The confused message of this initiative is that cannabis is less harmful than previously thought and those caught smoking it will probably be let off with a caution; hence a £1m campaign to proclaim that the drug is both harmful and illegal. Baffled yet?
Flint, a raven-haired Londoner who became a minister only seven months ago, is unruffled by these contradictions. During our interview, she shrugs off that morning’s condemnation of cannabis by the British Medical Association (BMA)and alarming new evidence of links between it and mental illness.
Behind this apparent disregard for public concerns lurks a larger Home Office agenda that would be instantly comprehensible to the hookah-smoking Caterpillar in Alice in Wonderland but is not easily grasped by normal mortals.
What, for example, is the real reason for the government’s decision to reclassify cannabis from a class B to a class C drug, putting it on a par with painkillers, steroids and tranquillisers? Why open this can of worms, provoking Michael Howard to pledge that a future Conservative government would reverse the legislation?
Flint begins with a patter about police being liberated to tackle hard drugs. “We know the use of class A drugs — cocaine, heroin, crack — causes the most amount of crime. They are also the drugs of which violence is often a common feature, in terms of organised crime and other criminal activity.”
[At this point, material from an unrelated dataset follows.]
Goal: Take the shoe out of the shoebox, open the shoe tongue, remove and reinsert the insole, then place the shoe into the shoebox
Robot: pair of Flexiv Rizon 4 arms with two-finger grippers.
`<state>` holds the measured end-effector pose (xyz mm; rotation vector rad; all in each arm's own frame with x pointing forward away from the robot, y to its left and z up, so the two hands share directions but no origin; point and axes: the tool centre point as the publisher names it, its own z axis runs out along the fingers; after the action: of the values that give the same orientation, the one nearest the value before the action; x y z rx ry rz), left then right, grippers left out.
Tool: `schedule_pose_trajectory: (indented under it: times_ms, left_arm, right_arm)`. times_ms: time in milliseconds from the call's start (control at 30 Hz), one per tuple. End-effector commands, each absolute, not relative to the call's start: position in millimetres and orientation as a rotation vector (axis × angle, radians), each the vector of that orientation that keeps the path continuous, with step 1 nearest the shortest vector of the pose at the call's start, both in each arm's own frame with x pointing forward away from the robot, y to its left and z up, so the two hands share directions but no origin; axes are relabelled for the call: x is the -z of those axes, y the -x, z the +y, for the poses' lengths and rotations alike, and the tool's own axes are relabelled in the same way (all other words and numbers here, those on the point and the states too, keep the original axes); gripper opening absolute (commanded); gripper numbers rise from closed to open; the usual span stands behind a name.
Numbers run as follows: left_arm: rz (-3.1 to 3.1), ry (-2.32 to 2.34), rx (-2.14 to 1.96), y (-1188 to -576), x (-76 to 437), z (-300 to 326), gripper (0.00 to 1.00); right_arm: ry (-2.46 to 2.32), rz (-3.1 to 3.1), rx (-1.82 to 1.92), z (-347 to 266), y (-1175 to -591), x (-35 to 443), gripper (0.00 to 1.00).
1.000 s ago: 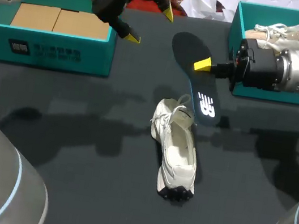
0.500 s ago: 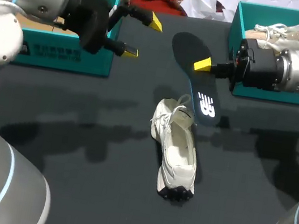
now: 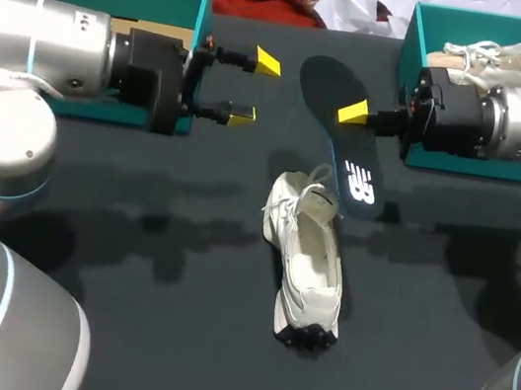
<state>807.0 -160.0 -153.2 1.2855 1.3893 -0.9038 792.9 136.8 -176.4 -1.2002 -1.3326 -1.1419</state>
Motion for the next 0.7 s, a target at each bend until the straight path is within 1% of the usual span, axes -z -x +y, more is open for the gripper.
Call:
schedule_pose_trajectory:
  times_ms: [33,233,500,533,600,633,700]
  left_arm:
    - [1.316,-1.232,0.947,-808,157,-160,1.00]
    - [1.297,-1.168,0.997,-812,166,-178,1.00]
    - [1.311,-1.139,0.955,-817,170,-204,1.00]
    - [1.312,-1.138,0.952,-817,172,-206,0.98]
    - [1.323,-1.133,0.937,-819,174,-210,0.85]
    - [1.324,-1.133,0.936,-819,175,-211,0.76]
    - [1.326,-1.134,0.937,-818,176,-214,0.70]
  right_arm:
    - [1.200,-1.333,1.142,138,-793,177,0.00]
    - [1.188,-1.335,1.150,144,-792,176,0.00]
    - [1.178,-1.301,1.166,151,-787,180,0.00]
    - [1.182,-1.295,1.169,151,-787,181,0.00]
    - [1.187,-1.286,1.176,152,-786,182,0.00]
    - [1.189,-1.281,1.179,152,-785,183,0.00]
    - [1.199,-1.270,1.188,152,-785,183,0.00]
This suggests cannabis users should be left alone because they are too spaced out to disturb the peace. But, paradoxically, her main preoccupation seems to be with explaining the relative “harms” of cannabis and class A drugs to the young. “If we’re going to have an engagement with young people, it has to be one that is honest and credible about the different harms that these drugs pose for them,” she says.
In a month-long campaign in newspapers, radio stations and leaflets, children will be told that hard drugs are more harmful than cannabis, although the latter has health consequences. These facts might seem self-evident to the young who, as the 42-year-old minister admits, “know about drugs because they’re using them”.
Like “totality”, “harms” is one of those words in the government lexicon that has shades of meaning. Flint asserts that alcohol and amphetamines are “worse” than cannabis. But there is no ambiguity about the BMA’s alarm at the drug’s reclassification.
Last week the association said the move, due to come into effect this week, sent out “all the wrong messages” to people thinking of experimenting with drugs.
Another warning comes from Robin Murray, head of psychiatry at the Institute of Psychiatry, who says people who use cannabis in their teens are up to four times more likely to develop psychosis, and that in one study up to 80% of new psychotic cases used cannabis.
When I mention this, however, Flint switches to denial mode. “If people have mental illness problems and they are abusing substances such as cannabis or legal drugs such as alcohol, then there are dangers, particularly if they are not following courses of treatment or other forms of medication that have been prescribed for them.”